Repeat the listing below word for word, leaving nothing out.

*** Information shown Section Begins ***

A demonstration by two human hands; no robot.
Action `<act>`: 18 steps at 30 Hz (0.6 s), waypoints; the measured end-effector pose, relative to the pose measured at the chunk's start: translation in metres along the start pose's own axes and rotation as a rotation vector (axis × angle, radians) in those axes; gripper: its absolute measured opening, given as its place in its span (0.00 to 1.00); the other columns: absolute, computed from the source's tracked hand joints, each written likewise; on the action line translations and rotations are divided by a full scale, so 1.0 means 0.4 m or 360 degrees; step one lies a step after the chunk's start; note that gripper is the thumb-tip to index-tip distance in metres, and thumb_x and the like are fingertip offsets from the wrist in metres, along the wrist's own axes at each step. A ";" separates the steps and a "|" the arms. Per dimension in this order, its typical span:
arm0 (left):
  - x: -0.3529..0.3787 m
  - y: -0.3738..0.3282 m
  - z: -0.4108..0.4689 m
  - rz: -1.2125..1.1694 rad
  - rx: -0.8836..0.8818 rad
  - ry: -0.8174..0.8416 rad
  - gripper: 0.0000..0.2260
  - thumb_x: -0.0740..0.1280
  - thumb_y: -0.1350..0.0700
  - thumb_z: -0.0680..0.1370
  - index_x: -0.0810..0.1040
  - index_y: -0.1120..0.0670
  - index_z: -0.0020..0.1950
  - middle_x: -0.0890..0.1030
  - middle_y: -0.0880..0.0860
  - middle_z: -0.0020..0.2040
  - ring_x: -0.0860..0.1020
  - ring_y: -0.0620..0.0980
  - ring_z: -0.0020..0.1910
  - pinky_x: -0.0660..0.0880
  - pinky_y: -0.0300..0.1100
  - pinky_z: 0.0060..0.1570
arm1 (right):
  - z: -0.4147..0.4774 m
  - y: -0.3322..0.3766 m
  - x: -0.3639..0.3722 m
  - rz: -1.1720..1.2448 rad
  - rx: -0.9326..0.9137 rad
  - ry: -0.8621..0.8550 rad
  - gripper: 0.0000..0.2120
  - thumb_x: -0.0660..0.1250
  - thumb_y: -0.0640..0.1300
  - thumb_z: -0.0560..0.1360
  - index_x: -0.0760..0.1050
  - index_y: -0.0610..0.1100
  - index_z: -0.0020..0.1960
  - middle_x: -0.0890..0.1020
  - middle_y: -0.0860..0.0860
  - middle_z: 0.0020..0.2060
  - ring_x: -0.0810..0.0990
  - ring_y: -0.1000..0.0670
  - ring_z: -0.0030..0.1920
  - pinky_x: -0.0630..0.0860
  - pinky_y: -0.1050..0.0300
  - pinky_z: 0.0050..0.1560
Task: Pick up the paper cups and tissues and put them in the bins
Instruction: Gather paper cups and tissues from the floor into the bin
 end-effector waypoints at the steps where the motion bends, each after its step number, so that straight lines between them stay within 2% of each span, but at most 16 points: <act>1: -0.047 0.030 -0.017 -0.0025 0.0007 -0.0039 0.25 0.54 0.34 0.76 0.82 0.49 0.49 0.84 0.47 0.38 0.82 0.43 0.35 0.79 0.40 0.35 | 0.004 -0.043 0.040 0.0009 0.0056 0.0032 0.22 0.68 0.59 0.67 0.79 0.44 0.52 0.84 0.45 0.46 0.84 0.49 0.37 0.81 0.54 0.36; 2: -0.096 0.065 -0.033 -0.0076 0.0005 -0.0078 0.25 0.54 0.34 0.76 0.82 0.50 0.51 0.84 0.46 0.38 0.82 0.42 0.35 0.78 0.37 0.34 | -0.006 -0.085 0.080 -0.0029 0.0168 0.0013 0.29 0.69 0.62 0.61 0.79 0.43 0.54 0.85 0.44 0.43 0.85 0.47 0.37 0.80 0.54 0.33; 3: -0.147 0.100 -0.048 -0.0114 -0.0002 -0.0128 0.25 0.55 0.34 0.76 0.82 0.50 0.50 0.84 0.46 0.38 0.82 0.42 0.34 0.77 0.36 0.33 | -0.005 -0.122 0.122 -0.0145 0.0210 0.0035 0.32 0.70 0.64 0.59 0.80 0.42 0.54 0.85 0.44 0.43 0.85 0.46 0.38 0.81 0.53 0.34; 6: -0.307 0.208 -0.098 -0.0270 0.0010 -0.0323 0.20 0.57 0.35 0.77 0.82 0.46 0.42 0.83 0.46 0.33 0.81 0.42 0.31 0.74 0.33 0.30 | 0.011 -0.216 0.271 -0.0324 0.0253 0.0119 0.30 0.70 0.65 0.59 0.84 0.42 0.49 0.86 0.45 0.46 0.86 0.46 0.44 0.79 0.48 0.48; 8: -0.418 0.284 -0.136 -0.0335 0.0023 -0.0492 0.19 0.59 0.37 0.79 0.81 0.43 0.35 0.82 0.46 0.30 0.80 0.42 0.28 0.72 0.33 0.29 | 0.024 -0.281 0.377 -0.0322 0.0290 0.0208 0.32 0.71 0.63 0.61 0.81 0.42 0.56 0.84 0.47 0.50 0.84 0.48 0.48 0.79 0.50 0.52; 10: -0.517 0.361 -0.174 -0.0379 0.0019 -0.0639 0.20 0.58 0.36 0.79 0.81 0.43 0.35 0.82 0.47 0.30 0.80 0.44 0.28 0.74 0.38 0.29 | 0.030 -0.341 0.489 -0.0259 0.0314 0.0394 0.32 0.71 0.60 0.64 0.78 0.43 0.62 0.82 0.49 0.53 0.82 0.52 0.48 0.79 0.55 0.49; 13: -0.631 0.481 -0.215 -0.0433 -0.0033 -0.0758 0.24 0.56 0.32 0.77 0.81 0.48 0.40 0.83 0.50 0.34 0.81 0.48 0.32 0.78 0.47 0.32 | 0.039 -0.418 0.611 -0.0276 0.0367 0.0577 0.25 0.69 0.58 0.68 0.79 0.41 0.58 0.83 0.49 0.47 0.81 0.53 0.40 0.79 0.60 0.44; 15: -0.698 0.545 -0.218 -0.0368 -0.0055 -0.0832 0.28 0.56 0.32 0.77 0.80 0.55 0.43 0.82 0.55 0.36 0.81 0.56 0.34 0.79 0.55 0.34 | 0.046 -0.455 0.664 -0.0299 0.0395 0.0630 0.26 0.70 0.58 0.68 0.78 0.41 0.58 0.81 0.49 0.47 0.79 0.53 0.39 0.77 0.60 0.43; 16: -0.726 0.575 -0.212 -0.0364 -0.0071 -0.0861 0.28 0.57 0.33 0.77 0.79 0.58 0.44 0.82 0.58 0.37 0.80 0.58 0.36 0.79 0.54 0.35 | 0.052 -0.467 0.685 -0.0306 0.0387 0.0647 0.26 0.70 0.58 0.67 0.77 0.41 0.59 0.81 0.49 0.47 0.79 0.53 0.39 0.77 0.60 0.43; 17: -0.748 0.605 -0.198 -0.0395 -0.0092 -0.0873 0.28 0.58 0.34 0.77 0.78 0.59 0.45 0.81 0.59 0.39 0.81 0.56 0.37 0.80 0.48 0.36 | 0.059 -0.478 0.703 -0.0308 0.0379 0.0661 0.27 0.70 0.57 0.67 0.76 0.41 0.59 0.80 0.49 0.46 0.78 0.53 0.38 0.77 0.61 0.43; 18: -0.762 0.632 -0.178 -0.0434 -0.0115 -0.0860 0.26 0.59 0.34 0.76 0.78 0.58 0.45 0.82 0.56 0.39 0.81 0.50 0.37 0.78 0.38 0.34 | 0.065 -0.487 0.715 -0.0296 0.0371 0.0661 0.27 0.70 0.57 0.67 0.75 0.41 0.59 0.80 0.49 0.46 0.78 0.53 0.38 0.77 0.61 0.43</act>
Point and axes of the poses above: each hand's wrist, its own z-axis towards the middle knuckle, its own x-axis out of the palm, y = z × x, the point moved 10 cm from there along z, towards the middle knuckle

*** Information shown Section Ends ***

* _Solved exercise_:
A demonstration by two human hands; no robot.
Action `<act>`: 18 steps at 30 Hz (0.6 s), waypoints; the measured end-effector pose, relative to the pose measured at the chunk's start: translation in metres along the start pose's own axes and rotation as a rotation vector (axis × angle, radians) in those axes; gripper: its absolute measured opening, given as its place in its span (0.00 to 1.00); the other columns: absolute, computed from the source's tracked hand joints, each written likewise; on the action line translations and rotations are divided by a full scale, so 1.0 means 0.4 m or 360 degrees; step one lies a step after the chunk's start; note that gripper is the thumb-tip to index-tip distance in metres, and thumb_x and the like are fingertip offsets from the wrist in metres, along the wrist's own axes at each step. A ";" separates the steps and a "|" the arms. Per dimension in this order, its typical span:
arm0 (left):
  - x: -0.3529..0.3787 m
  - y: -0.3738..0.3282 m
  - z: -0.4108..0.4689 m
  - rz: -1.2125..1.1694 rad
  - rx: -0.8836..0.8818 rad
  - ry: -0.8174..0.8416 rad
  - gripper: 0.0000..0.2260
  - thumb_x: -0.0740..0.1280
  - thumb_y: -0.1350..0.0700
  - thumb_z: -0.0680..0.1370
  - index_x: -0.0810..0.1040
  - index_y: -0.1120..0.0670
  - index_z: -0.0020..0.1950
  - middle_x: -0.0890..0.1030
  - middle_y: -0.0880..0.0860
  - middle_z: -0.0020..0.2040
  - ring_x: -0.0860..0.1020
  - ring_y: -0.0620..0.0980
  - ring_z: -0.0020..0.1910
  - pinky_x: -0.0660..0.0880
  - pinky_y: -0.0300..0.1100
  - pinky_z: 0.0060..0.1570
arm1 (right):
  - z: -0.4147..0.4774 m
  - y: -0.3322..0.3766 m
  - x: -0.3639..0.3722 m
  - rz: -1.1720..1.2448 rad
  - rx: -0.9326..0.9137 rad
  - ry: -0.8621..0.8550 rad
  - gripper: 0.0000..0.2120
  - thumb_x: -0.0660..0.1250
  - thumb_y: -0.0640..0.1300
  - thumb_z: -0.0560..0.1360
  - index_x: -0.0760..0.1050
  - index_y: -0.0610..0.1100
  - index_z: -0.0020..0.1960
  - middle_x: -0.0890..0.1020
  - middle_y: -0.0860..0.0860
  - middle_z: 0.0020..0.2060
  - ring_x: -0.0810..0.0990
  - ring_y: -0.1000..0.0670
  - ring_z: -0.0030..0.1920
  - pinky_x: -0.0630..0.0860
  - pinky_y: -0.1050..0.0300
  - pinky_z: 0.0050..0.1560
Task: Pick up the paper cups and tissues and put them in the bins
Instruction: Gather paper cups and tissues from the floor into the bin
 end-effector waypoints at the steps where the motion bends, each after its step number, so that straight lines between them stay within 2% of each span, but at most 16 points: <act>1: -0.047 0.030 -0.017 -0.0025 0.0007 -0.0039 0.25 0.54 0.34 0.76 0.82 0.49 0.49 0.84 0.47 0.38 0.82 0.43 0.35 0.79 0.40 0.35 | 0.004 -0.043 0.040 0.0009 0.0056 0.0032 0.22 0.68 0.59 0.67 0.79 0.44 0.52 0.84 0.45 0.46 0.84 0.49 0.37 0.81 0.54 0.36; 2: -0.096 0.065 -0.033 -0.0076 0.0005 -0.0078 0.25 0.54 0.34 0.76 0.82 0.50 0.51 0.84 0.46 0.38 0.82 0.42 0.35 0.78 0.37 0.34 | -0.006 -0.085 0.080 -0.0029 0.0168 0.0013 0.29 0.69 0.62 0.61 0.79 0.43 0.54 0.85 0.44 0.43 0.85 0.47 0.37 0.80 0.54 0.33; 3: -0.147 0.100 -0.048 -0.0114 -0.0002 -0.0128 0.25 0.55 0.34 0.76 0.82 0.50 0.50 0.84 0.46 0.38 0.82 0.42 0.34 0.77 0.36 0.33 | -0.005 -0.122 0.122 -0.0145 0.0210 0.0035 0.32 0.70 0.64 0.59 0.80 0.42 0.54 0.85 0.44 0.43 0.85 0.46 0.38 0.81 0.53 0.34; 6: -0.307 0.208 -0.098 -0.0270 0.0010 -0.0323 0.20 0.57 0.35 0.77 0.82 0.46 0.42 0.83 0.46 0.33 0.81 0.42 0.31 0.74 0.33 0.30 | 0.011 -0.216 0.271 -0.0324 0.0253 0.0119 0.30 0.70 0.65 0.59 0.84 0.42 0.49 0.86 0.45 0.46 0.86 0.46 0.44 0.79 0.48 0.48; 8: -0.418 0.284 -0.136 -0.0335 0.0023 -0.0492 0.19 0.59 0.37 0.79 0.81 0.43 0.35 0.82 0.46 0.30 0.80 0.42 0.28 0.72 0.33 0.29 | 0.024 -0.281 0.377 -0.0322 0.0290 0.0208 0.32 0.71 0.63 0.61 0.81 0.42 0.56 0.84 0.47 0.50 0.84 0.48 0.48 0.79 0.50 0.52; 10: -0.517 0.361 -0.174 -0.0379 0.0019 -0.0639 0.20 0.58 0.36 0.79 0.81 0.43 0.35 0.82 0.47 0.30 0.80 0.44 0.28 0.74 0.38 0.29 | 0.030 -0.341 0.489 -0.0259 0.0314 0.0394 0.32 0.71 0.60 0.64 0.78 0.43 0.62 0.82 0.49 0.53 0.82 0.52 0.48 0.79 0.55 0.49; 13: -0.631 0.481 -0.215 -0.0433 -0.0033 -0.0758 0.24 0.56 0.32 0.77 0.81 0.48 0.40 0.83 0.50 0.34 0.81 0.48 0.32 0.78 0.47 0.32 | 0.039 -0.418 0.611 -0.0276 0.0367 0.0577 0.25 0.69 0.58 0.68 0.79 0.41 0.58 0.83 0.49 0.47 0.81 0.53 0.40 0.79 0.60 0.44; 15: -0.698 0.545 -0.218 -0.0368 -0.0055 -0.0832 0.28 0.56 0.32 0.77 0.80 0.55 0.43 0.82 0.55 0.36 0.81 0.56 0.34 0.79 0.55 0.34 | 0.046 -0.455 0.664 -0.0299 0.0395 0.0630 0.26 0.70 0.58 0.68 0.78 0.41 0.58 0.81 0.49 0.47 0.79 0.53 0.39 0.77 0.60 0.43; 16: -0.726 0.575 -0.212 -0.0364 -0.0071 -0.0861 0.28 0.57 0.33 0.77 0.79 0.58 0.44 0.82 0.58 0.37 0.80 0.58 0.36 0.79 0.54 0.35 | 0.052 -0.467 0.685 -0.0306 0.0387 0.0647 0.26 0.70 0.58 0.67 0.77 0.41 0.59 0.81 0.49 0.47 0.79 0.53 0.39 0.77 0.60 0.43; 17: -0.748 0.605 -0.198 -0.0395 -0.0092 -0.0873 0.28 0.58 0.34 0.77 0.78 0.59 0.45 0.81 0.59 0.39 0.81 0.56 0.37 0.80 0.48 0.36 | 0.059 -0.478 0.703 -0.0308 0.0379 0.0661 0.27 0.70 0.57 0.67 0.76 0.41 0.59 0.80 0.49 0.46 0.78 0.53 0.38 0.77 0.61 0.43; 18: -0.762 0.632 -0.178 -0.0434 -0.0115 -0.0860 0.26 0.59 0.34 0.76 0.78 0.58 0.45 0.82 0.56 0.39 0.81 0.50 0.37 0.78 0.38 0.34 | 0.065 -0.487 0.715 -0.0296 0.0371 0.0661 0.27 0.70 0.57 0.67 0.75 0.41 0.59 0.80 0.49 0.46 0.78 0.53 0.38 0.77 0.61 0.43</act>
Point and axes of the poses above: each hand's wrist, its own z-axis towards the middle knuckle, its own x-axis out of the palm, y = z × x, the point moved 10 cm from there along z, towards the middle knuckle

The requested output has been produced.